Task description:
Set down every record below exactly as it stands, leaving out the pictures.

Provided records:
####
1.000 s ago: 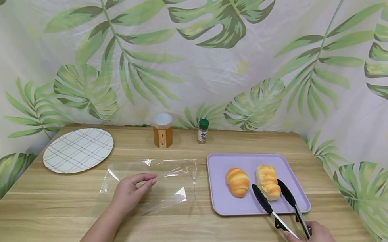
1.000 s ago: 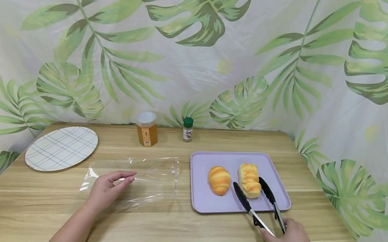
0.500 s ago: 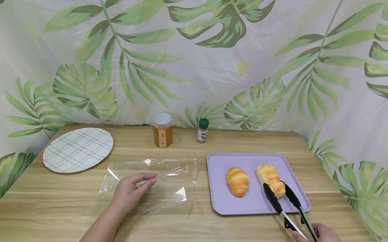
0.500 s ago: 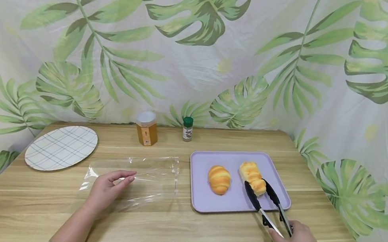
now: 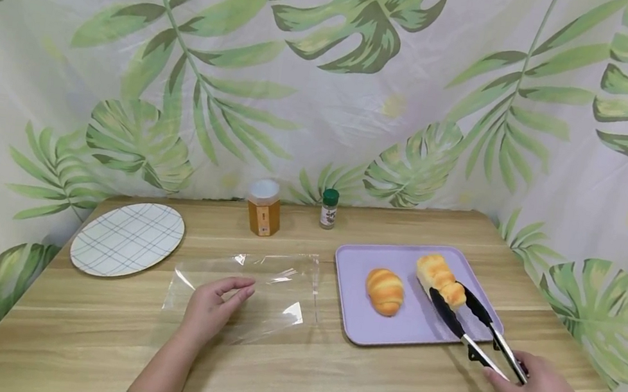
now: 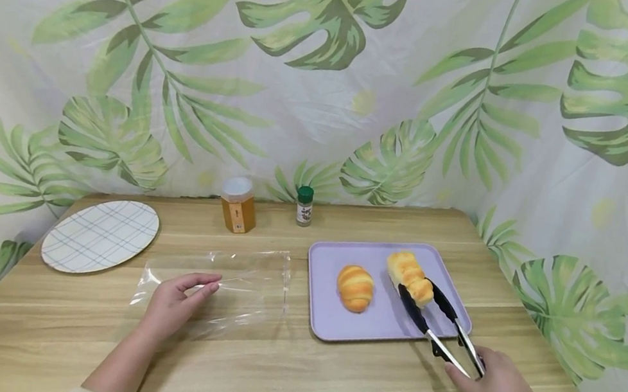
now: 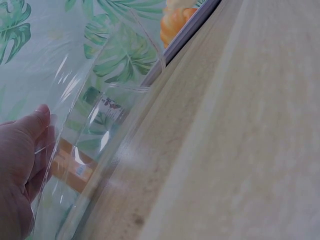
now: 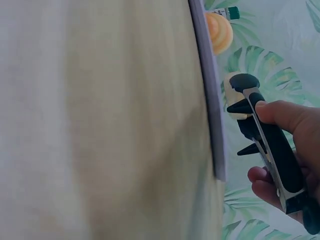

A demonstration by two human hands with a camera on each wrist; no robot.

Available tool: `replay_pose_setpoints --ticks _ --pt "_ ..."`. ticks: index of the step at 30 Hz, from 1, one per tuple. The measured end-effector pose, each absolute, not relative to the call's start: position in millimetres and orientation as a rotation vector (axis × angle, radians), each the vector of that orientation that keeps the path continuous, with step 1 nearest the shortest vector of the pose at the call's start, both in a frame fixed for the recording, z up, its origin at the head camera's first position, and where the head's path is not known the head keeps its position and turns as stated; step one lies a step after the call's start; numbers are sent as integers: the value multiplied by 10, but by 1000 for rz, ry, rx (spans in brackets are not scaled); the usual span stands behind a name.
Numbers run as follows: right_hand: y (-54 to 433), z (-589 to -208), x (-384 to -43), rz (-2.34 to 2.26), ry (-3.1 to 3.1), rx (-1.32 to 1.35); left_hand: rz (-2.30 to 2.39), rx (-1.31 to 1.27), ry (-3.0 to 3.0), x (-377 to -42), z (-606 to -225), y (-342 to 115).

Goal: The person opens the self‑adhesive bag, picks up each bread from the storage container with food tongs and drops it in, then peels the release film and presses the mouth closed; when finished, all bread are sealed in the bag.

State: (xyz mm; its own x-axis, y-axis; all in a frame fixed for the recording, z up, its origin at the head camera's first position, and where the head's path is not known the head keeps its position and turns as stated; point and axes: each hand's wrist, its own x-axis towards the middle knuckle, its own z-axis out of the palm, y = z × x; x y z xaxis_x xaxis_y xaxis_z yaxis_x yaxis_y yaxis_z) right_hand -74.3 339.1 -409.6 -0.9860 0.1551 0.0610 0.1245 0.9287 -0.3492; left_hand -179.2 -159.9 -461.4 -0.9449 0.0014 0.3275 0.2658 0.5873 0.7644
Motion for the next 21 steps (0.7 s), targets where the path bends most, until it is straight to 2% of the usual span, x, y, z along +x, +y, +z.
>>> replay_pose_setpoints --ticks 8,21 --pt "3309 -3873 -905 535 -2979 -35 -1285 -233 -2513 -1780 -4595 -1614" --pt "2909 -3677 -1316 547 -2907 639 -1296 -235 -2485 -1782 -4601 -1611"
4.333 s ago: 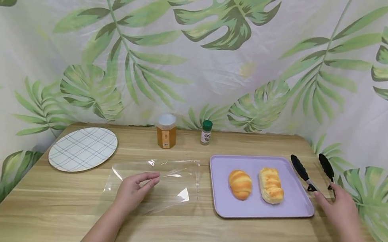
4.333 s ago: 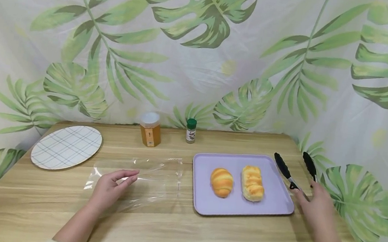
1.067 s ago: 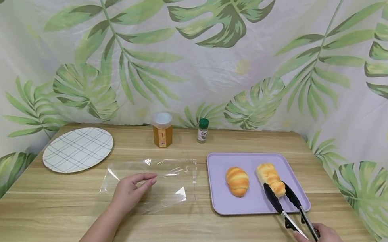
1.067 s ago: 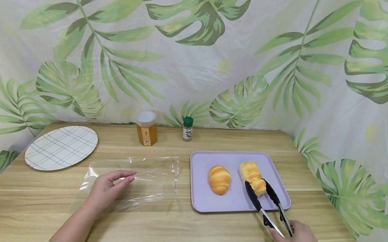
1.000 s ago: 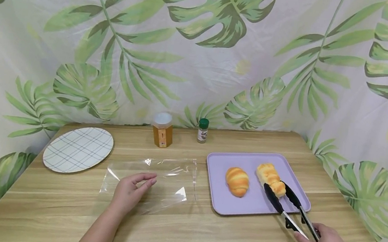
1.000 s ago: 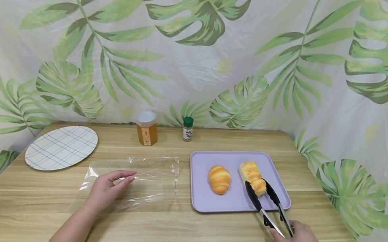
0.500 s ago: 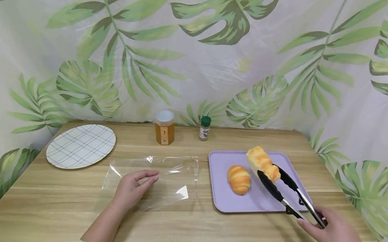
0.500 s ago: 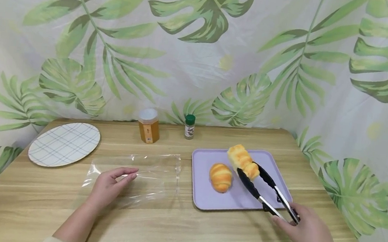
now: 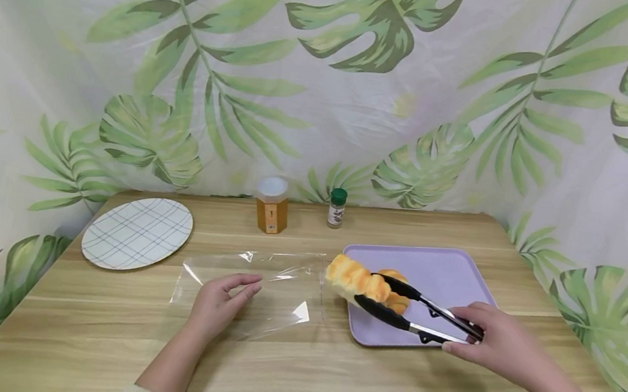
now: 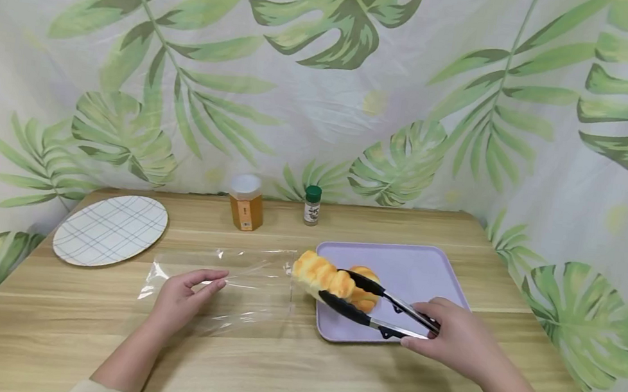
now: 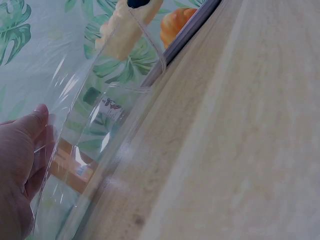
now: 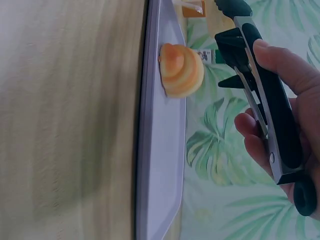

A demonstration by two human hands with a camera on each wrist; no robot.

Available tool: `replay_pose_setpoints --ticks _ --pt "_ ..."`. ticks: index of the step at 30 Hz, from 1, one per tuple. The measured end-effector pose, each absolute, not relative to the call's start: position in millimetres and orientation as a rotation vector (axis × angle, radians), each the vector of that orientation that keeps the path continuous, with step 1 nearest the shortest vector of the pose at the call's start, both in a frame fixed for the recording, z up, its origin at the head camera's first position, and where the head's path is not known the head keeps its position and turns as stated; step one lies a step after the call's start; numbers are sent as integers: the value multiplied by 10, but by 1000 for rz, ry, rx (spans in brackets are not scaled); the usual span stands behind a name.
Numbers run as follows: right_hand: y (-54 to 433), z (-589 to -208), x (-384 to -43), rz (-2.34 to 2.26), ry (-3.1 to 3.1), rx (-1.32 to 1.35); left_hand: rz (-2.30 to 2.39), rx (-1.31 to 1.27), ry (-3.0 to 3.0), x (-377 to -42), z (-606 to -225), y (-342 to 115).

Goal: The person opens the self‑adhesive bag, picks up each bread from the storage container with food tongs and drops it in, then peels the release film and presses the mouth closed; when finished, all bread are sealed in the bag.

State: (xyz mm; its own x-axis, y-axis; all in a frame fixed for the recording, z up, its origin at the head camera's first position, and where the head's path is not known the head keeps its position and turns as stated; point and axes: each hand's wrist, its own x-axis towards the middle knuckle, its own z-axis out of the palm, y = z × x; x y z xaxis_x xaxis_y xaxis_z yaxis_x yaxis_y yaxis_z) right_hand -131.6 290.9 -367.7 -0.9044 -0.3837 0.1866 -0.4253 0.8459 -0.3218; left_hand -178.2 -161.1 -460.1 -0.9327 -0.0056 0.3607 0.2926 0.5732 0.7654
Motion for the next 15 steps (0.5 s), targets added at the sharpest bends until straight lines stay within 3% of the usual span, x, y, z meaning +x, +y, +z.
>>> replay_pose_setpoints --ticks 15 --pt "2367 -3664 -1811 490 -3025 964 -1358 -303 -2445 -1753 -4568 -1612"
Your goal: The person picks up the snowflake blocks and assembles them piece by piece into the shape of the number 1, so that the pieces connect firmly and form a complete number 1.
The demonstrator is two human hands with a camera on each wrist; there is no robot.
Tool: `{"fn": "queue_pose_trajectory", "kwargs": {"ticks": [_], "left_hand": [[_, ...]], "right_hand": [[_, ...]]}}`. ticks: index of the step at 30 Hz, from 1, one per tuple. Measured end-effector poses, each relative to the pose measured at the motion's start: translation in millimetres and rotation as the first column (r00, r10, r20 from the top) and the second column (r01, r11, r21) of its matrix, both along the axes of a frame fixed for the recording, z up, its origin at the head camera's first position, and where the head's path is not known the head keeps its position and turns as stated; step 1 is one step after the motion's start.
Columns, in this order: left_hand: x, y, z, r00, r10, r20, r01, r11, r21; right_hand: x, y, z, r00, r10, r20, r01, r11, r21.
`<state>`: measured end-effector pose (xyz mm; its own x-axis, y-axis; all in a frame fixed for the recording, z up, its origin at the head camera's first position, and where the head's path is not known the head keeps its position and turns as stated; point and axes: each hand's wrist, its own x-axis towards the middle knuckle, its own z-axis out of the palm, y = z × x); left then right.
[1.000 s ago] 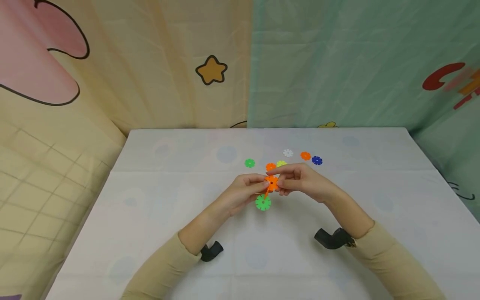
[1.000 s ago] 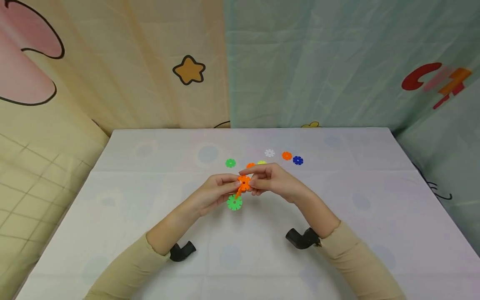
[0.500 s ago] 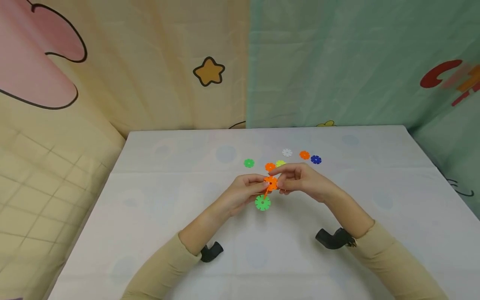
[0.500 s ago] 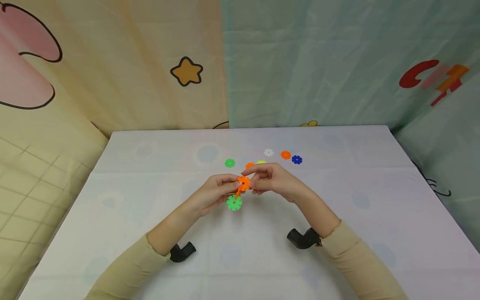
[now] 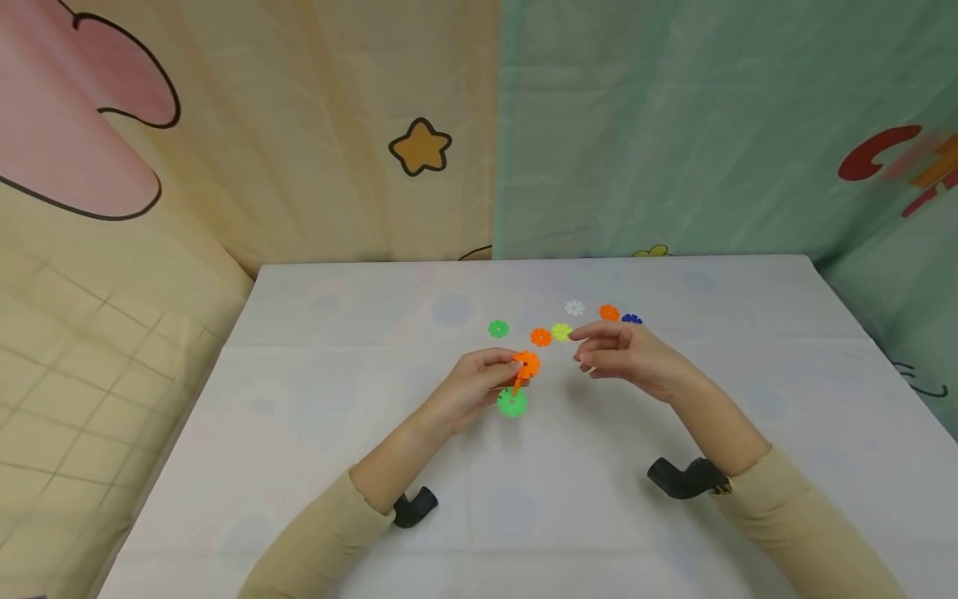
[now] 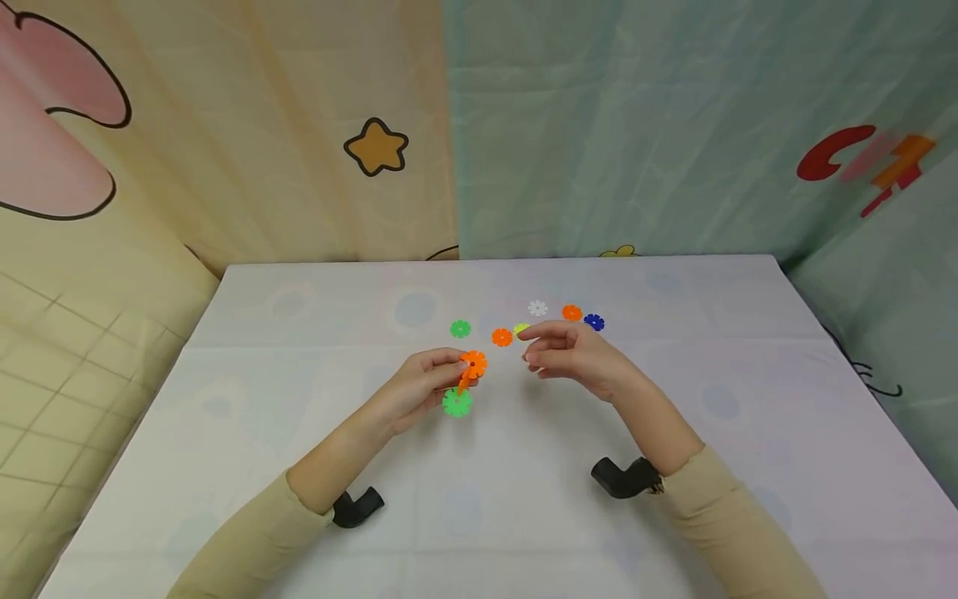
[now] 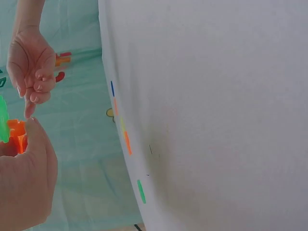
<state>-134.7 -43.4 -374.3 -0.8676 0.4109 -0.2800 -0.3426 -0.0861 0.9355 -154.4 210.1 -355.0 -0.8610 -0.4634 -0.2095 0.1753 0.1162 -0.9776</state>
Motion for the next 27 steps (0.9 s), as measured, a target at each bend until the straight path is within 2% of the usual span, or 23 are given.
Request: {"fn": "queue_pose_trajectory", "kwargs": {"ticks": [7,14,20,27], "left_hand": [[-1.4,-7.3,-1.1,1.000,-0.001,-0.001,0.001,1.000,-0.031],[-3.3,-12.7,-3.1,0.999,-0.016,-0.027,0.016,1.000,-0.009],[-3.1,-14.8,-2.0,0.998,-0.037,-0.048,0.038,0.999,0.009],[-4.8,-11.9,-2.4,0.999,-0.031,-0.012,0.030,0.999,-0.013]], "right_hand": [[-3.2,27.9,-1.1,0.994,-0.097,0.059,0.098,0.995,-0.011],[-9.2,53.0,-1.5,0.975,-0.178,0.129,0.185,0.982,-0.044],[-19.0,72.4,-2.2,0.962,-0.236,0.135,0.232,0.972,0.046],[-31.6,87.3,-13.8,0.950,-0.291,0.115,0.273,0.951,0.145]]}}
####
Output for this task:
1.000 s ago: 
1.000 s ago: 
0.500 s ago: 
0.500 s ago: 
now: 
now: 
now: 
now: 

A demonstration by two human hands with a camera on each wrist; no robot.

Available tool: `replay_pose_setpoints --ticks _ --pt "_ ..."`. ticks: index of the step at 30 Hz, from 1, one per tuple. The measured end-effector pose, each absolute, not relative to the call's start: position in millimetres and orientation as a rotation vector (axis × angle, radians), each the vector of that orientation that keeps the path continuous, with step 1 nearest the shortest vector of the pose at the call's start, both in a frame fixed for the recording, z up, its origin at the head camera's first position, and where the head's path is not known the head keeps its position and turns as stated; step one lies a step after the call's start; numbers are sent as integers: the value multiplied by 10, but by 1000 for rz, ry, rx (spans in brackets are not scaled); the usual span stands behind a name.
Numbers run as follows: right_hand: y (-54 to 433), z (-589 to -208), x (-384 to -43), rz (-2.34 to 2.26), ry (-3.1 to 3.1), rx (-1.32 to 1.35); left_hand: rz (-2.30 to 2.39), rx (-1.31 to 1.27), ry (-3.0 to 3.0), x (-377 to -42), z (-606 to -225), y (-342 to 115).

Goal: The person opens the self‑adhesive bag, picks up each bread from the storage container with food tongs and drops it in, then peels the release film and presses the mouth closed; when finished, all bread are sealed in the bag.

State: (xyz mm; its own x-axis, y-axis; all in a frame fixed for the recording, z up, its origin at the head camera's first position, and where the head's path is not known the head keeps its position and turns as stated; point and axes: each hand's wrist, its own x-axis towards the middle knuckle, its own z-axis out of the palm, y = z × x; x y z xaxis_x xaxis_y xaxis_z yaxis_x yaxis_y yaxis_z) right_hand -74.3 339.1 -409.6 -0.9860 0.1551 0.0610 0.1245 0.9287 -0.3492; left_hand -179.2 -159.9 -461.4 -0.9449 0.0014 0.3275 0.2658 0.5873 0.7644
Motion for the next 21 steps (0.7 s), targets where the path bends most, until it is straight to 2% of the usual span, x, y, z along +x, +y, +z.
>>> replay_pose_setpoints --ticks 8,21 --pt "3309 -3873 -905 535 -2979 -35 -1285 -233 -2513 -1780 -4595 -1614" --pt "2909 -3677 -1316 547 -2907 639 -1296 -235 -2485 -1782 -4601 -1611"
4.333 s ago: 
4.333 s ago: 
1.067 s ago: 
1.067 s ago: 
1.000 s ago: 
1.000 s ago: 
0.500 s ago: 
0.500 s ago: 
now: 
now: 
now: 
now: 

A demonstration by two human hands with a camera on each wrist; no robot.

Available tool: `replay_pose_setpoints --ticks _ --pt "_ ..."`. ticks: index of the step at 30 Hz, from 1, one per tuple. The measured end-effector pose, each absolute, not relative to the call's start: position in millimetres and orientation as a rotation vector (axis × angle, radians), each the vector of that orientation that keeps the path continuous, with step 1 nearest the shortest vector of the pose at the call's start, both in a frame fixed for the recording, z up, its origin at the head camera's first position, and where the head's path is not known the head keeps its position and turns as stated; step one lies a step after the call's start; numbers are sent as integers: the value multiplied by 10, but by 1000 for rz, ry, rx (spans in brackets are not scaled); the usual span stands behind a name.
Numbers run as follows: right_hand: y (-54 to 433), z (-589 to -208), x (-384 to -43), rz (-2.34 to 2.26), ry (-3.1 to 3.1), rx (-1.32 to 1.35); left_hand: rz (-2.30 to 2.39), rx (-1.31 to 1.27), ry (-3.0 to 3.0), x (-377 to -42), z (-606 to -225), y (-342 to 115).

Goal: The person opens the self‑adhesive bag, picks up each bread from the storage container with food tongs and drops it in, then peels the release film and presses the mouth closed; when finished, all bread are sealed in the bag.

State: (xyz mm; its own x-axis, y-axis; all in a frame fixed for the recording, z up, its origin at the head camera's first position, and where the head's path is not known the head keeps its position and turns as stated; point and axes: each hand's wrist, its own x-axis towards the middle knuckle, its own z-axis out of the palm, y = z × x; x y z xaxis_x xaxis_y xaxis_z yaxis_x yaxis_y yaxis_z) right_hand -131.6 290.9 -367.7 -0.9044 -0.3837 0.1866 -0.4253 0.8459 -0.3218; left_hand -178.2 -161.1 -460.1 -0.9327 -0.0056 0.3607 0.2926 0.5732 0.7654
Motion for the next 15 steps (0.5 s), targets added at the sharpest bends until straight lines stay within 3% of the usual span, x, y, z meaning +x, +y, +z.
>>> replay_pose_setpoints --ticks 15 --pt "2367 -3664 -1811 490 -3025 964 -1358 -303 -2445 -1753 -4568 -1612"
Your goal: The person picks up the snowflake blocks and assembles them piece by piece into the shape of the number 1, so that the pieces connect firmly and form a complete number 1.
The demonstrator is two human hands with a camera on each wrist; there is no robot.
Tool: `{"fn": "queue_pose_trajectory", "kwargs": {"ticks": [_], "left_hand": [[_, ...]], "right_hand": [[_, ...]]}}`. ticks: index of the step at 30 Hz, from 1, one per tuple. Measured end-effector poses, each relative to the pose measured at the motion's start: translation in millimetres and rotation as the first column (r00, r10, r20 from the top) and the second column (r01, r11, r21) of its matrix, both along the axes of a frame fixed for the recording, z up, its origin at the head camera's first position, and where the head's path is not known the head keeps its position and turns as stated; step 1 is one step after the motion's start.
Columns, in this order: left_hand: x, y, z, r00, r10, r20, r01, r11, r21; right_hand: x, y, z, r00, r10, r20, r01, r11, r21.
`<state>`: measured end-effector pose (xyz mm; its own x-axis, y-axis; all in a frame fixed for the recording, z up, its origin at the head camera's first position, and where the head's path is not known the head keeps its position and turns as stated; point and axes: each hand's wrist, its own x-axis towards the middle knuckle, its own z-axis out of the palm, y = z × x); left then right.
[1.000 s ago] 
[1.000 s ago] 
[0.500 s ago] 
[0.500 s ago] 
[now] 
[now] 
[now] 
<state>-134.7 -43.4 -374.3 -0.8676 0.4109 -0.2800 -0.3426 -0.0861 0.9355 -154.4 210.1 -355.0 -0.8610 -0.4634 -0.2095 0.1753 0.1162 -0.9776</state>
Motion for the next 27 steps (0.9 s), as measured, a target at each bend until the straight path is within 2% of the usual span, or 23 are given.
Request: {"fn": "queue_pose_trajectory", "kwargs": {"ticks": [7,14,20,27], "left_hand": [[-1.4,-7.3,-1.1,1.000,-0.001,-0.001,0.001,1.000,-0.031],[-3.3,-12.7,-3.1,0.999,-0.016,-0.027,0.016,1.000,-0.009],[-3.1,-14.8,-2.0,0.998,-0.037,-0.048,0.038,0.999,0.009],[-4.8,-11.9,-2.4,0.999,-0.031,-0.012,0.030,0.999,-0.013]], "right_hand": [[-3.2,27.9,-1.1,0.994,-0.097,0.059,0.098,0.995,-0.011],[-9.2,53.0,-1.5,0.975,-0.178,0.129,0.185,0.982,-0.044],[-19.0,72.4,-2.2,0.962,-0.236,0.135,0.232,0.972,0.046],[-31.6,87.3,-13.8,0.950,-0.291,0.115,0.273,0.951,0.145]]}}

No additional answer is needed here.